• No results found

6.7

Discussion and conclusions

This chapter presents the first use of DTW for improving the classification of imagined speech via EEG signals. The classified patterns consisted of five imagined words: “left”,

“right”, “up”, “down” and “select”. The data acquisition from 10 subjects was performed

using a wireless EEG device with only 14 channels. Each word was recorded using two different trials separation methods: mouse-click separation and fixed-time separation. The proposed framework based on DTW was evaluated in comparison to TD features and time-frequency features, CSP, as well as some modifications to the proposed framework. These comparisons were performed using four classification algorithms: support vector machine (SVM), naive Bayes (NB), random forests (RF) and linear discriminant analysis (LDA). The experimental assessments involved discriminating between speech and non-speech and discriminating between classification of the five imagined words.

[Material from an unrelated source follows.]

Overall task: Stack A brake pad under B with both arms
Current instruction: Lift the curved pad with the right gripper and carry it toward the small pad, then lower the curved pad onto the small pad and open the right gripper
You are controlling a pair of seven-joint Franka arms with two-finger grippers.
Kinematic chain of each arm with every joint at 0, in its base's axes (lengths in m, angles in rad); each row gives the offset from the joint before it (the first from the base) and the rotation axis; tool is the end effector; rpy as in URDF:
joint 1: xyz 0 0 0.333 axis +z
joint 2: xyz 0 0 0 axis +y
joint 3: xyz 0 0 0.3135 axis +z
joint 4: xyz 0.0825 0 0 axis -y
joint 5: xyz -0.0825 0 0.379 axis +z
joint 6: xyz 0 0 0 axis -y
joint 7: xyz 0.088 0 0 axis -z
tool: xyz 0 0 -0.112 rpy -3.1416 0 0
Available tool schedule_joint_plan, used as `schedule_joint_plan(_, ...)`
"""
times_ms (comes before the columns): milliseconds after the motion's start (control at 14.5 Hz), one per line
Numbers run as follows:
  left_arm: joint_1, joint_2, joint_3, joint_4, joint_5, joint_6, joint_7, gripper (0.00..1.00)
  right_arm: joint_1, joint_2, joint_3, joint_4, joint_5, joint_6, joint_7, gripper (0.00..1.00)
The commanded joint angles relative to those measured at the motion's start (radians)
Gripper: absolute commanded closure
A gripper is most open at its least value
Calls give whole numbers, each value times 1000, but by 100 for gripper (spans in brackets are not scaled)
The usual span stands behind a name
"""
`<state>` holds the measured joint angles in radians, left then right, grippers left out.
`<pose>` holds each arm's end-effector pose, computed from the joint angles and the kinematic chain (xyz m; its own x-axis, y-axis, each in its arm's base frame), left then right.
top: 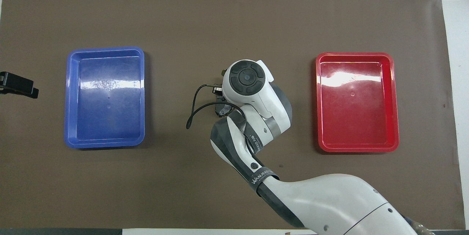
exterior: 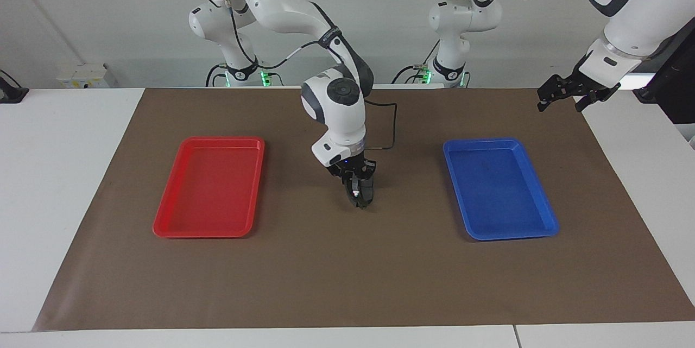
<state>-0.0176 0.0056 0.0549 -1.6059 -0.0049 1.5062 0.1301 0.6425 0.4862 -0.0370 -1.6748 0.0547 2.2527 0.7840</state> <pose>0.5417 0.0196 0.5924 0.9902 -0.0932 -0.1036 -0.0918 -0.9956 0.0182 0.5550 0.3897 0.3260 0.9775 -0.2061 0.0450 -0.2019 -0.9757 -0.0847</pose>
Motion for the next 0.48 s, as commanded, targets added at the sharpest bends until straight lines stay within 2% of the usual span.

In summary, the proposed DTW feature extraction framework outperformed the TD features in the experiments 1 to 4. In experiment 5, the proposed DTW framework for the imagined words classification using LDA outperformed DDTW. In experiment 6, the proposed DTW feature extraction framework outperformed the classical DTW used in audio-speech recognition. In experiment 8, the proposed DTW framework outperformed time-frequency features in classifying imagined speech versus silence. In contrast, the average classification accuracy for classifying the five imagined words was higher with the statistics-DWT than the proposed DTW.

In comparison to the other TD features, DTW matches EEG signals without having to average or remove any parts from the signal. Moreover, this mapping is not one-to-one in which the variations between the start and the end are considered. This makes the resulting distance reflect the level of similarity between the compared EEG patterns. In comparison to RWE-DWT, calculating the relative wavelet energy from the DWT coefficients, as in (González-Castañeda et al., 2017), reduced the temporal information amount. It also reduced the effectiveness of the DWT coefficients, as discussed in (Yohanes et al., 2012). Comparably, statistics-DWT (RMS and SD on

the DWT coefficients) reflects the important role of frequency information in the classification of imagined words.

Three modifications were applied to the proposed DTW framework. One modifica- tion was using a derivative DDTW. Another modification was removing outlier training trials. The third modification was using EEG data from all channels as one input in the computation of DTW distance. In DDTW (experiment 5), the computation of the derivative of the signal amplified the noise. Since EEG is known to have a very noisy signal, this decreases the classification accuracy for the LDA and SVM classifiers. The removal of the outlier trials was suggested to enhance the performance of the proposed framework (experiment 7). The enhancement was clear in the SVM classifier results. However, it was not significant in the other classifiers. The last proposed modification was to use EEG from all the channels as a signal input to the DTW. The results showed that the proposed framework performed significantly better when the complexity of the generated brain signals cannot be compared with speech signals.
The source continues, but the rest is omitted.